Whereupon Webb, with a shrug of his shoulders, and slightly flattered withal, returned to his space laboratory. This was famous throughout the system, and the fruit of years of contriving. Webb Foster required absolute isolation and profound peace for his researches into the origin of all things, into the fine structure of space and time and matter. These desiderata could no longer be had on Earth, his native planet.

Earth was a vast garden city with a population of ten billion humans...

So Webb Foster had built his space laboratory. It took five years and the unremitting labor of a thousand men. But when it was finished, the planets marveled, and his fellow scientists ached with possessive longing.
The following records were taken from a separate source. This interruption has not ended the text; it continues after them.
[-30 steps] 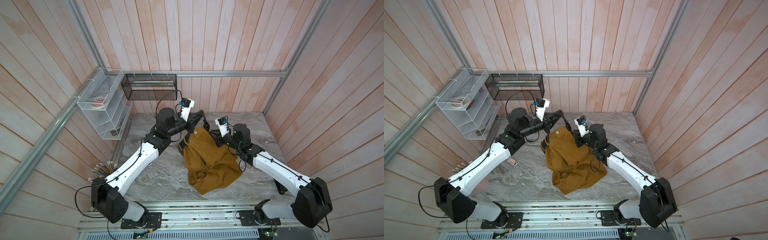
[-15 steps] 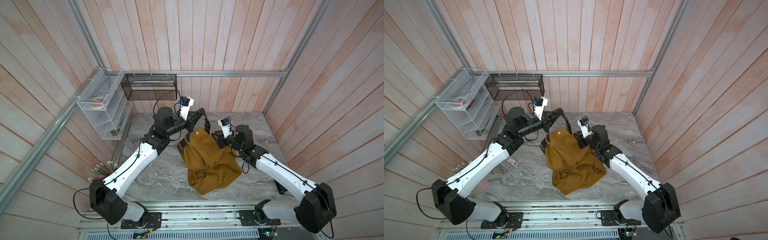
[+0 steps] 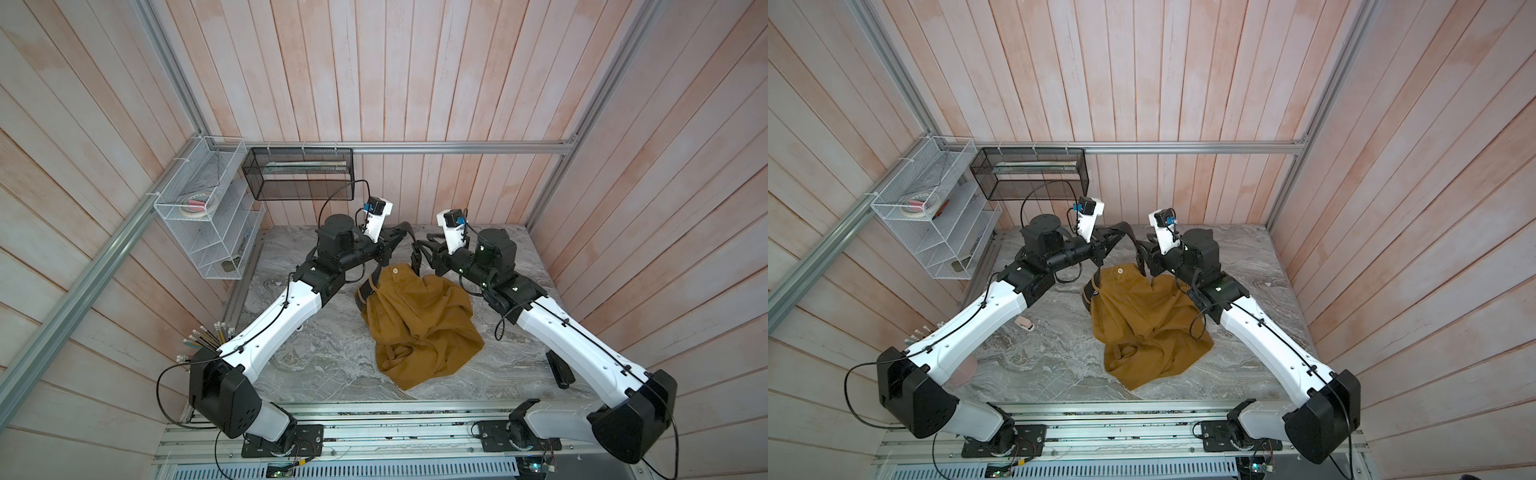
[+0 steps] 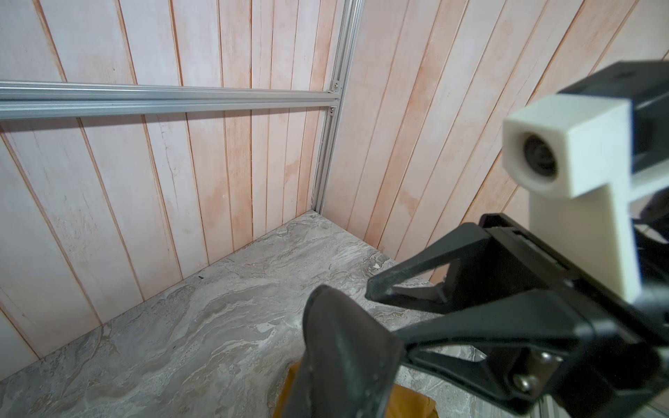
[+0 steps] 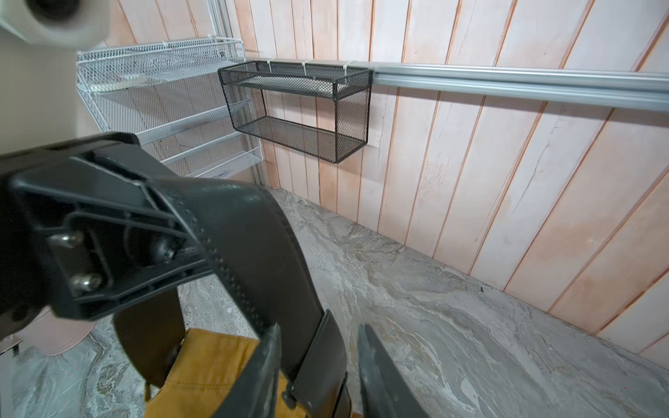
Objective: Remove the belt from the trousers
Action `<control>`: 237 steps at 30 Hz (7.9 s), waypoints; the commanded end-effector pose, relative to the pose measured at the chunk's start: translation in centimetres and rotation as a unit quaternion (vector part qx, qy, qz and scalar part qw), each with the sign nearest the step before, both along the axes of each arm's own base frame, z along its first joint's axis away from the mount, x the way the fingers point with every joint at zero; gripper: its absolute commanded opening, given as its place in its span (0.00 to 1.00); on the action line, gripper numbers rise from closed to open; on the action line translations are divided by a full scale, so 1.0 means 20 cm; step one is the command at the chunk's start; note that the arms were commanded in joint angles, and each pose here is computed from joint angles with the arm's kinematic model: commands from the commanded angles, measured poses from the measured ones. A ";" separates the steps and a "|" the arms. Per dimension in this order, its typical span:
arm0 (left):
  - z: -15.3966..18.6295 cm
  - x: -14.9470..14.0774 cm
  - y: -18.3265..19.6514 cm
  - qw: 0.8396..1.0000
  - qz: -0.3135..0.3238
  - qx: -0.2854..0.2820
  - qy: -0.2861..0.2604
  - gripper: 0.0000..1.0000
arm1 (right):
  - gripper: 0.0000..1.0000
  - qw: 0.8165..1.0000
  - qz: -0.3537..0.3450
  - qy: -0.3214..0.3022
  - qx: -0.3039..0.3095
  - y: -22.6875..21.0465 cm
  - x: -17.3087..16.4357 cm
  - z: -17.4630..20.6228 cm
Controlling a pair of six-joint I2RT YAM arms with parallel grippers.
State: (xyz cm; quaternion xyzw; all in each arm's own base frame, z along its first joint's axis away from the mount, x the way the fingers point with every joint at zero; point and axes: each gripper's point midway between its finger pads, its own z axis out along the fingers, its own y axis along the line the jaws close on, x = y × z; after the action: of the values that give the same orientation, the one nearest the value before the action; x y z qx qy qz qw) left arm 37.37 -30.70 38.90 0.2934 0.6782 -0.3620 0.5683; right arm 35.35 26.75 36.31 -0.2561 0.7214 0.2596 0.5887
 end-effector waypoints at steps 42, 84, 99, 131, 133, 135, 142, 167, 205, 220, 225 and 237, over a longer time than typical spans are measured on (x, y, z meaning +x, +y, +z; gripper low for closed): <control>0.17 0.00 0.01 0.999 0.003 -0.021 -0.046 0.00 | 0.27 1.000 0.009 0.023 -0.005 0.06 -0.06 -0.09; 0.41 -0.11 0.02 0.995 -0.022 -0.063 -0.075 0.00 | 0.17 0.994 -0.007 0.097 -0.044 0.03 -0.01 -0.50; 0.48 -0.14 0.02 0.992 -0.035 -0.082 -0.085 0.00 | 0.00 0.993 -0.014 0.113 -0.041 -0.02 0.01 -0.60; 0.63 -0.28 0.04 0.979 -0.084 -0.141 -0.117 0.00 | 0.00 0.990 -0.007 0.138 -0.040 -0.02 0.02 -0.72; 0.62 -0.28 0.04 0.980 -0.088 -0.139 -0.115 0.00 | 0.01 0.989 -0.007 0.139 -0.039 -0.02 0.03 -0.72; 0.62 -0.29 0.03 0.980 -0.093 -0.138 -0.114 0.00 | 0.07 0.990 -0.006 0.138 -0.037 -0.02 0.03 -0.71; 0.62 -0.31 0.02 0.977 -0.110 -0.143 -0.114 0.00 | 0.14 0.990 -0.005 0.138 -0.035 -0.01 0.04 -0.70; 0.64 -0.35 0.05 0.971 -0.124 -0.162 -0.123 0.00 | 0.16 0.988 -0.015 0.147 -0.041 -0.02 0.06 -0.75; 0.31 -0.06 0.06 0.991 -0.057 -0.119 -0.035 0.00 | 0.49 1.000 0.019 -0.006 0.011 0.09 0.01 -0.31; -0.12 -0.11 0.25 0.996 0.035 -0.040 -0.076 0.00 | 0.00 0.987 -0.110 -0.117 -0.004 -0.08 0.17 0.02; -0.30 -0.11 0.27 0.996 0.041 0.021 -0.078 0.34 | 0.00 0.985 -0.118 -0.127 -0.013 -0.10 0.16 0.10; -0.10 -0.12 0.15 0.966 0.039 0.153 -0.203 0.62 | 0.00 0.994 -0.092 -0.036 -0.052 -0.05 0.15 -0.16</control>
State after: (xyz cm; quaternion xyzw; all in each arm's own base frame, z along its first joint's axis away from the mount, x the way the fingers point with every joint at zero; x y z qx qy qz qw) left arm 34.51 -27.18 37.08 0.3792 0.6060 -0.2192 0.6640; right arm 38.58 25.94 31.45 -0.2415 0.7374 0.1483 0.6131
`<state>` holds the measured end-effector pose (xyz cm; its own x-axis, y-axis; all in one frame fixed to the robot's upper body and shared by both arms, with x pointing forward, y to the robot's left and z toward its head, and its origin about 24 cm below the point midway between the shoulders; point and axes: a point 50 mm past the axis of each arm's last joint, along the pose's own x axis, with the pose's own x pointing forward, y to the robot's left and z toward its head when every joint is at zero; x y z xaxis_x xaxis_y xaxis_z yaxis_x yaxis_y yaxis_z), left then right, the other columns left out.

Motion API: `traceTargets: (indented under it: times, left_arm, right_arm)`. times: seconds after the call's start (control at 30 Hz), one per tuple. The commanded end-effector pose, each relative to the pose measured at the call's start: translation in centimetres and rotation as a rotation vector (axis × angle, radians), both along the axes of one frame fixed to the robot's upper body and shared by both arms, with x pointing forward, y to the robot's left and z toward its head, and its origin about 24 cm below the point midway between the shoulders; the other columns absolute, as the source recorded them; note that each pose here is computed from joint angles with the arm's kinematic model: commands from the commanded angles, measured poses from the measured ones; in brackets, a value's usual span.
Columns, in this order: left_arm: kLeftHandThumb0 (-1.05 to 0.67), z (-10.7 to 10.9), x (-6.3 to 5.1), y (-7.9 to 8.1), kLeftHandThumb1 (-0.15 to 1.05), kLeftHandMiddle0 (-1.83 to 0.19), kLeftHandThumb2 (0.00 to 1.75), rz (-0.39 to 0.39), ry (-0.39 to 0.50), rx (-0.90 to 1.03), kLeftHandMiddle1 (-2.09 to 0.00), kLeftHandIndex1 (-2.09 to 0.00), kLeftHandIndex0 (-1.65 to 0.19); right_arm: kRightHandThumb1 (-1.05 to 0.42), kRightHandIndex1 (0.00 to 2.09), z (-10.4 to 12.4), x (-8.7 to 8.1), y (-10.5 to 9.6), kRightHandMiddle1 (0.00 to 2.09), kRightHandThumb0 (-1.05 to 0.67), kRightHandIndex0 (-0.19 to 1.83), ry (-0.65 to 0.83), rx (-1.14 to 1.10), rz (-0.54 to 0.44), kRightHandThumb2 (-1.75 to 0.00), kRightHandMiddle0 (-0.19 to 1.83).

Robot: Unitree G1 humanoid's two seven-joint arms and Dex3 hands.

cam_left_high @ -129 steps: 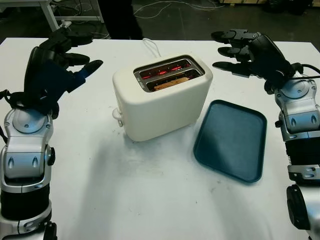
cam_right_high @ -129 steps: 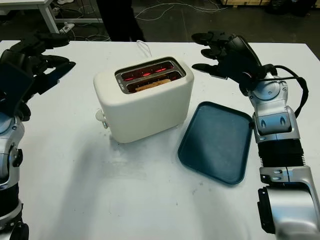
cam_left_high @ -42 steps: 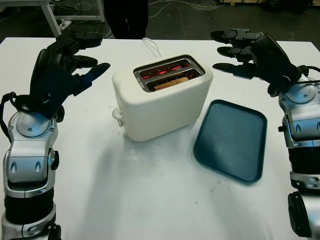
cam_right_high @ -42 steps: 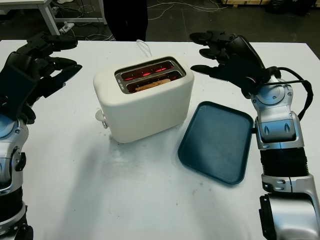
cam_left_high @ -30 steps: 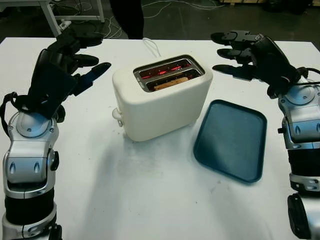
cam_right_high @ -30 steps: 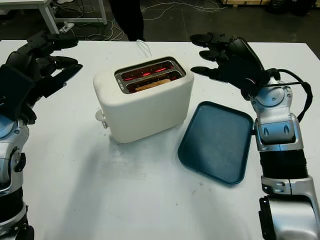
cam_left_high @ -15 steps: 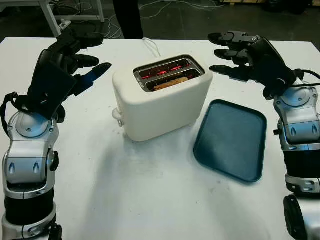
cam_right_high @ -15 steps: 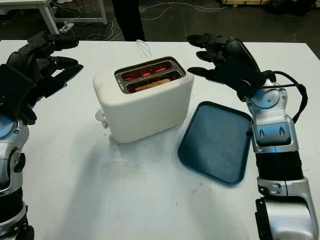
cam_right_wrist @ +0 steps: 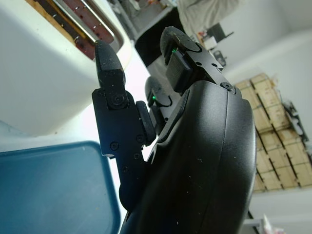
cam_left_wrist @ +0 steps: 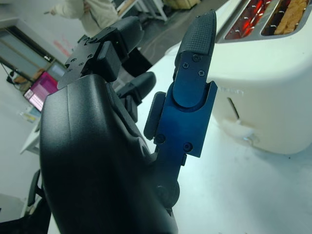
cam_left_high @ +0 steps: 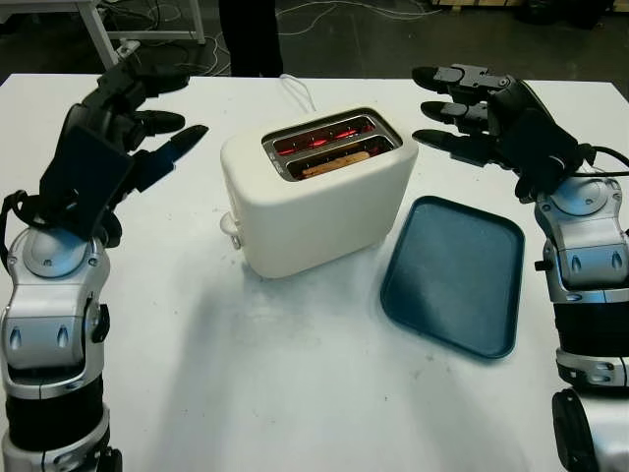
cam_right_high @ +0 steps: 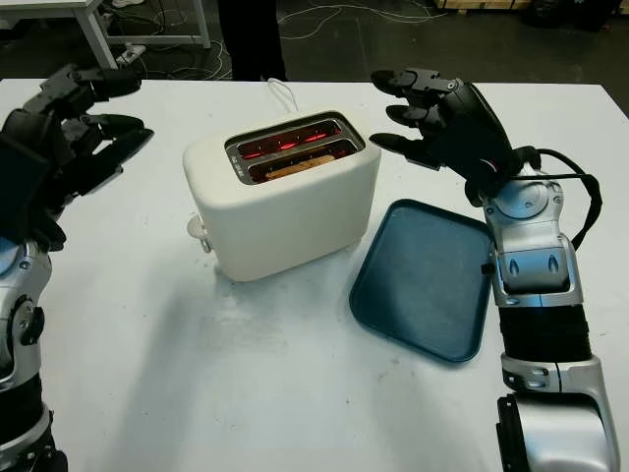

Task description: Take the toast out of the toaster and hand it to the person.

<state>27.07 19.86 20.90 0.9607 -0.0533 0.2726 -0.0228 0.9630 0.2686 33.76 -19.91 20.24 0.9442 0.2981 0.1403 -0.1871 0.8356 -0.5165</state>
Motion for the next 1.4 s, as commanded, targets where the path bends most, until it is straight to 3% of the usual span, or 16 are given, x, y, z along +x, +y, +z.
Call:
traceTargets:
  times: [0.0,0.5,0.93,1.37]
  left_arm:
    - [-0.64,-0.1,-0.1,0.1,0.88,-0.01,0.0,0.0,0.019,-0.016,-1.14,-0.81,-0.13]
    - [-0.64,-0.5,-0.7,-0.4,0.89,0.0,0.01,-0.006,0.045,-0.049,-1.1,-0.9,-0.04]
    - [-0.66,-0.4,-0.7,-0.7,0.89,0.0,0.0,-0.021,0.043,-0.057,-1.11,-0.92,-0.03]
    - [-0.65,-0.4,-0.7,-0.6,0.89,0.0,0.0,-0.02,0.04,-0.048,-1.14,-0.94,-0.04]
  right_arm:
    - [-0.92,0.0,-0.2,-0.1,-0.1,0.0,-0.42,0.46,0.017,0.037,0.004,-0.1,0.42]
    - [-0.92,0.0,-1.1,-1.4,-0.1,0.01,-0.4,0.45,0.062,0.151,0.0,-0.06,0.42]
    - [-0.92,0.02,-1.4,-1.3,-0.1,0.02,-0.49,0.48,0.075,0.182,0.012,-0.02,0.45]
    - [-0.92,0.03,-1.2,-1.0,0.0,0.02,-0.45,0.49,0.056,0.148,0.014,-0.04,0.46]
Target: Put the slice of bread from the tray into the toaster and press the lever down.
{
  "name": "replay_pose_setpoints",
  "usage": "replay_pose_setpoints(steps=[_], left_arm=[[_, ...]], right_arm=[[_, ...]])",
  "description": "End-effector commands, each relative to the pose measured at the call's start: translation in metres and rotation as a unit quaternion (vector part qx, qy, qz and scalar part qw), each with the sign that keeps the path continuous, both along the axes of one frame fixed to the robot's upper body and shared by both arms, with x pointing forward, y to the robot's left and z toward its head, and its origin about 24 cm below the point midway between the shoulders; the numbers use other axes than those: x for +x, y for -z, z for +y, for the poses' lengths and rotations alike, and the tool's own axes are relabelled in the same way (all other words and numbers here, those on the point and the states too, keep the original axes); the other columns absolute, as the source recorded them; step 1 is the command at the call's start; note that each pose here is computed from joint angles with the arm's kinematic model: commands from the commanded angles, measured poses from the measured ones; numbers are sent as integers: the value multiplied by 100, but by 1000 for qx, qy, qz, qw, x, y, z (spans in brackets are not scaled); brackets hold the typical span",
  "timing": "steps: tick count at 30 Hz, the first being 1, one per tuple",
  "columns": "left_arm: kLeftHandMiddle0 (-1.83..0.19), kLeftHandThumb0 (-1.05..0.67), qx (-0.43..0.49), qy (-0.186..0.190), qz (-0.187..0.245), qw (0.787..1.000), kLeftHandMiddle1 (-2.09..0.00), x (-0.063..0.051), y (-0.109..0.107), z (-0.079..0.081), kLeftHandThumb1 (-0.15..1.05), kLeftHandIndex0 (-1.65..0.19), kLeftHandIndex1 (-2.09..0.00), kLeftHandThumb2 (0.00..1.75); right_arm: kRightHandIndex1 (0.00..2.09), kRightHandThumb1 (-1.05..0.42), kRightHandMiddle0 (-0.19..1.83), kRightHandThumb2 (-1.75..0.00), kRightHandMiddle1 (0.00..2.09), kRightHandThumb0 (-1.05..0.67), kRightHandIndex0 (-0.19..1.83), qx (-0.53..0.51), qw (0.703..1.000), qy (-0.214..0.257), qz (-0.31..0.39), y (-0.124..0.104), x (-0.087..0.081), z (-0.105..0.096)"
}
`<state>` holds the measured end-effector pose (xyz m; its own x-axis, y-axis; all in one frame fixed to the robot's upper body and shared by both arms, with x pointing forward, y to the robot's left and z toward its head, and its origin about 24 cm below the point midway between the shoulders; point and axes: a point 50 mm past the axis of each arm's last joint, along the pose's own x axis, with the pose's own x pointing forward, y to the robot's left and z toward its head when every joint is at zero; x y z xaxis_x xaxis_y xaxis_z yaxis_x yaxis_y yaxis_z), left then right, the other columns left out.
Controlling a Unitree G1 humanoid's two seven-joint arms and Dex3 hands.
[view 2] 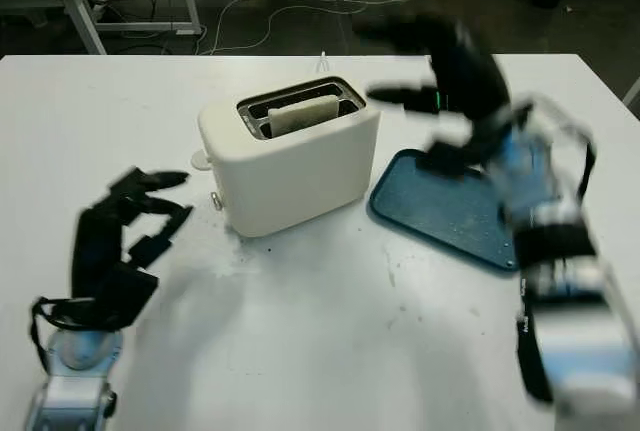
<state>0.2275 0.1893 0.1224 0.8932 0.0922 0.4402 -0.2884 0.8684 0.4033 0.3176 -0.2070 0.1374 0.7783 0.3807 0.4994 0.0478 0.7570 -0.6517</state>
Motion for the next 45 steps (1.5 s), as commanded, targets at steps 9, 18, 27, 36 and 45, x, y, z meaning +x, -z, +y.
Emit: replay_pose_setpoints(steps=[9,18,27,36,45], left_arm=[[-59,-36,100,-21,-98,990,-115,13,-50,26,92,-67,-67,7],[-86,-30,202,16,-140,969,-104,33,-91,35,83,-94,-51,0],[-114,-34,416,136,-29,899,-75,62,-111,39,76,-120,-16,1],[-130,-47,569,160,-17,806,-65,84,-119,24,81,-135,-7,0],[-132,-47,561,178,-29,808,-77,96,-105,19,74,-142,-4,0]], right_arm=[[47,-91,94,-3,3,-43,92,107,987,65,96,72,-45,-4],[46,-92,98,-2,3,-45,96,113,985,70,111,79,-46,1],[46,-91,99,0,1,-44,99,108,984,68,127,80,-42,5],[48,-91,99,0,1,-45,98,103,984,74,128,79,-40,3],[49,-90,100,0,0,-44,97,104,983,75,129,79,-39,1]])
It was a great crystal sphere, a thousand feet in diameter. The material was plani-glass, a transparent composition of Webb's invention. Its tensile strength was that of fine-wrought steel, but its lightness greater than that of aluminium. In its normal state it transmitted all the beating waves of space without let or hindrance; when polarized, however, only the wave lengths of light could slide along the latticed crystals. Neither electricity, magnetism, X rays nor cosmic rays could force their lethal energies through the impenetrable barrier. A special repulsor screen, such as the space ships used, diverted plunging meteors from their destructive paths.

Within the vast concavity Webb Foster set up his laboratory. All the normal apparatus was there: huge dynamos powered by solar radiation, giant electrostatic balls, flaring electron tubes high as a building, mass spectrographs, a powerful photo-electric mosaic telescope, delicate immersion baths.

But besides this regular equipment were machines that Webb himself had fashioned: infinitely sensitive wave traps that tapped subspace itself, positron segregators, where those flash-vanishing ephemera of nature could be held indefinitely; strange spiral whirligigs in whose light-approaching speeds time itself seemed to have lost its forward march--and a myriad other complexes of ultra-science. Nor did Webb forget the more material bodily comforts. At the very center of his space laboratory he placed his living quarters, wherein he studied and ate and slept and had his controls, like an alert spider at the core of his web. In his storage compartments there was always a sufficient supply of dehydrated food for three years of wandering, a thousand-gallon tank of water, and air-purifying machines whereby the atmosphere could be indefinitely renewed and kept clean and wholesome.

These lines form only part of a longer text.